Industry safeguards

Open pathways without building a captive labour pipeline.

Employers can contribute knowledge, opportunities and pooled funding. They must not control students, curriculum, occupation supply or the wages of the future workforce.

Industry informs and co-invests; it does not control individual pathways or national training supply.

Why this matters

A programme can help students and still distort a labour market.

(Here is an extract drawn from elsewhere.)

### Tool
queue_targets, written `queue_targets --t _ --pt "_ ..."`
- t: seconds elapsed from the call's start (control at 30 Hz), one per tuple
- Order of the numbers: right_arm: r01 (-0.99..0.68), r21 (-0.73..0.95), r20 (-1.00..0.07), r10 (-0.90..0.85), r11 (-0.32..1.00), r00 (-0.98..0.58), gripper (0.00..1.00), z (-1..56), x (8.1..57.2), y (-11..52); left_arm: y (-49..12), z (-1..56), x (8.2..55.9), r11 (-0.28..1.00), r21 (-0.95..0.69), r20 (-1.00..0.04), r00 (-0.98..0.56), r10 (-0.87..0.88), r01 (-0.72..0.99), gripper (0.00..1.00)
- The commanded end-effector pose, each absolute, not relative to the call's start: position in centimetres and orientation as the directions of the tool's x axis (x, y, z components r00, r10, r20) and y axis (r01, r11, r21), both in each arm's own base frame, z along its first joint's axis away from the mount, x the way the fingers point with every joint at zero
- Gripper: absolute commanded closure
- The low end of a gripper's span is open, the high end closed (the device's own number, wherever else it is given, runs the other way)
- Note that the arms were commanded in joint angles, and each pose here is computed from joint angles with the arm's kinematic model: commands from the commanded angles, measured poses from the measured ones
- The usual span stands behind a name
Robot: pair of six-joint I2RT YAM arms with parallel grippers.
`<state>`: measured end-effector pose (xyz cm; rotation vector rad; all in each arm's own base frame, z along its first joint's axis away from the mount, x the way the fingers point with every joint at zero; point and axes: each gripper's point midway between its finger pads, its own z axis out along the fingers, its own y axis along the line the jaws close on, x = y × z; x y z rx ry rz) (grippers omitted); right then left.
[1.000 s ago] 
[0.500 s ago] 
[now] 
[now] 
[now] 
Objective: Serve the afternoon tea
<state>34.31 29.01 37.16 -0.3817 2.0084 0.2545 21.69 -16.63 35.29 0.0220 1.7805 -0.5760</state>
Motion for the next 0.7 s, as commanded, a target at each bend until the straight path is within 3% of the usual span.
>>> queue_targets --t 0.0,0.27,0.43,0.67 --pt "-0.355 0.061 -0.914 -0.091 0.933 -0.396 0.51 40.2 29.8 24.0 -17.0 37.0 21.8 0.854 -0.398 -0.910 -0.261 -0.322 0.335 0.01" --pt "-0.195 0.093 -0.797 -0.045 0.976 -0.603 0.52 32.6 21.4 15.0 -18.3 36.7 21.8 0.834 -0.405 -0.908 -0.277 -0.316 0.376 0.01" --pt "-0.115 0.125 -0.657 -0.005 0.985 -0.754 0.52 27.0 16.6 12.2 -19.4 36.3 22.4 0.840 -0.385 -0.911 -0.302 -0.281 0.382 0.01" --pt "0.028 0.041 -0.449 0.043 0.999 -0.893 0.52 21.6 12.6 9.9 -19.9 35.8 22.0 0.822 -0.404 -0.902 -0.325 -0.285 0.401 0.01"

An employer or sector might support extra training because workers are genuinely needed. It might also benefit from oversupply that weakens wages or bargaining power. The governance must be designed for both possibilities—not merely the brochure version.

Non-negotiable safeguards

No ownership rights over a young person’s future.

Pooled contributions

Industry funding goes into independently governed pools, not employer-controlled student accounts.

No exclusive recruitment

Support buys no first refusal, compulsory service or private access to participant data.

No curriculum control

Employers advise; they do not own curriculum, qualification standards or occupation quotas.

Portable credentials

Learning and qualifications must remain useful across employers and regions.

Student pathway choice

Participants can change direction without losing their account to a disappointed sponsor.

No funding claim before commitment

Industry money is not recognised in the central model until it is contractually committed and independently governed.

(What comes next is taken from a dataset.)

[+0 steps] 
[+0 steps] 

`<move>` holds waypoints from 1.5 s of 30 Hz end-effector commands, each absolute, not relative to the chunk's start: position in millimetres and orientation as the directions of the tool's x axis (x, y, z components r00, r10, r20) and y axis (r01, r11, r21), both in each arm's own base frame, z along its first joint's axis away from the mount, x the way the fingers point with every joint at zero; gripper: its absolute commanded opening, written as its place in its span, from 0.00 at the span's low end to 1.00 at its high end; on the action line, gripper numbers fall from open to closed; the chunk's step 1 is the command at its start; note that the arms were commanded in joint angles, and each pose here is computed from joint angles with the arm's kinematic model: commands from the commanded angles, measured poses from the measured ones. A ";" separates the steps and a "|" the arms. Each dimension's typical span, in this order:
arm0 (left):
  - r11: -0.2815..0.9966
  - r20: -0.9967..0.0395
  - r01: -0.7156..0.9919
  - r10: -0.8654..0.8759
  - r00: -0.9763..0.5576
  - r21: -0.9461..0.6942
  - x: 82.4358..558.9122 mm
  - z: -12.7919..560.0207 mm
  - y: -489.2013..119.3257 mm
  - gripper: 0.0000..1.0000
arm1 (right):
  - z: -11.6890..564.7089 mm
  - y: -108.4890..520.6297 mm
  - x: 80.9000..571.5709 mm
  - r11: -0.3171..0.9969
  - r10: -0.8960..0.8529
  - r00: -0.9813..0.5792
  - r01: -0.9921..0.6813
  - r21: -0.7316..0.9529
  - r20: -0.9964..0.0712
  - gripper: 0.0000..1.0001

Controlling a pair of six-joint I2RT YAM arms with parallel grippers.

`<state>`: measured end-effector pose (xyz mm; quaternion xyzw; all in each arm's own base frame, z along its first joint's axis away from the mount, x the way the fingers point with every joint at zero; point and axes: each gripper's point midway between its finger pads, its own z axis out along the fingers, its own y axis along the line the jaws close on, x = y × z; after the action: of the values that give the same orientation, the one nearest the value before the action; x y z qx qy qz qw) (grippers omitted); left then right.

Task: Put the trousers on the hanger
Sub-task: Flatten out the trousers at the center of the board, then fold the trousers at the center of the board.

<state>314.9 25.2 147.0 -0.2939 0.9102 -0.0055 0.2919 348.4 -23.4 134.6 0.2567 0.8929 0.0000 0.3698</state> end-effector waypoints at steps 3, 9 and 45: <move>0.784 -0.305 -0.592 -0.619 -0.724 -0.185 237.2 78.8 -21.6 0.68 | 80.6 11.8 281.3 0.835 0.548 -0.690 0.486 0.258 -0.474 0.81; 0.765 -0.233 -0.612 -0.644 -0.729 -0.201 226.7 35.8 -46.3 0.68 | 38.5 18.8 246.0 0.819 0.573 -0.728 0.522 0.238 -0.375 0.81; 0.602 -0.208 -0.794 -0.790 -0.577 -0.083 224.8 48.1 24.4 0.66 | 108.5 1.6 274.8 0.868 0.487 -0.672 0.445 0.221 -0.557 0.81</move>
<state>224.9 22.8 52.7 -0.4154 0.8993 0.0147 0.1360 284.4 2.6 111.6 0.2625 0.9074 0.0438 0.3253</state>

Independent workforce governance

Employers need a seat—not the steering wheel.

Labour-market decisions should include employers, educators, workers and unions, iwi, communities, government and independent forecasters.

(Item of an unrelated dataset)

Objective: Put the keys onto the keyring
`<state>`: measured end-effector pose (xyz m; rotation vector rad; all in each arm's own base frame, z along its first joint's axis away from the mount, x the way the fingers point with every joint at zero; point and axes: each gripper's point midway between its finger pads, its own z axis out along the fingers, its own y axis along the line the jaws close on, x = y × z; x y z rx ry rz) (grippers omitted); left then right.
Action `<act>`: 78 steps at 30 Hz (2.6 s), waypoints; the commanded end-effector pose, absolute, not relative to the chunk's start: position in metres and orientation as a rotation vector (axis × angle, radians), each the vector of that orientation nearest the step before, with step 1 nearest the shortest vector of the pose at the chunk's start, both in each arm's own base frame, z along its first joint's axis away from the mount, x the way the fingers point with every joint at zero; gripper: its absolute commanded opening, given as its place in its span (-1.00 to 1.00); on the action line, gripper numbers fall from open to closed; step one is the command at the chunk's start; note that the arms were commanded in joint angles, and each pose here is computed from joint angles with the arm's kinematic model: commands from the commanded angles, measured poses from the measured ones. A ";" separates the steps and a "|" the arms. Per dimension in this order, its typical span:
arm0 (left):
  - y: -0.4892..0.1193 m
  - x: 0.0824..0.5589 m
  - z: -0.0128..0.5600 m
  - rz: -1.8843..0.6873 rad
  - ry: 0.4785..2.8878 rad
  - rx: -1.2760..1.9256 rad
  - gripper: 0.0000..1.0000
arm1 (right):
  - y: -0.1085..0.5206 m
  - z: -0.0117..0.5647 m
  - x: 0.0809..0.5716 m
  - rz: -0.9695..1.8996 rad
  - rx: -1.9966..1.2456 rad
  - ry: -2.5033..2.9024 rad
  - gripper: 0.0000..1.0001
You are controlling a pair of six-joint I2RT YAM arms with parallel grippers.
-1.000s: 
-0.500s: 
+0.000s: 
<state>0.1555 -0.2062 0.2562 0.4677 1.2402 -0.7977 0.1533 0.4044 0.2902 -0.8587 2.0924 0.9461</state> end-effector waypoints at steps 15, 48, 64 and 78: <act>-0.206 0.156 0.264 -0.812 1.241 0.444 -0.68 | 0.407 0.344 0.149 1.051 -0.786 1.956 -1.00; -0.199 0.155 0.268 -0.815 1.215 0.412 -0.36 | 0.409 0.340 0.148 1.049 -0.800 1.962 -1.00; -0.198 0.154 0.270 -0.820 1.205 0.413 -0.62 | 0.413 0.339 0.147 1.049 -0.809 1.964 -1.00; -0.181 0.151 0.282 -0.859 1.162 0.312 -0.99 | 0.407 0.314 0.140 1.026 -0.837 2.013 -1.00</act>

  • Independent demand and supply forecasting
  • Wage, vacancy and job-quality monitoring
  • Completion, retention and career-progression tracking
  • Periodic review of funded pathway supply
  • Specific tests for oversupply, displacement and wage suppression
Success is not “more workers supplied”

Success is more young people entering productive, sustainable and appropriately paid pathways—with enough choice to leave a bad employer.

Questions for Stage 0

What happens when interests collide?

Funding versus influence

How much voice does a contributor receive, and which decisions remain completely beyond purchase?

National versus local demand

How are regional shortages balanced against portability and national oversupply?

Shortage versus job quality

Does a vacancy indicate genuine scarcity, poor wages, poor conditions or high turnover?

Student aspiration versus forecasting

How does advice inform choice without turning labour forecasts into instructions?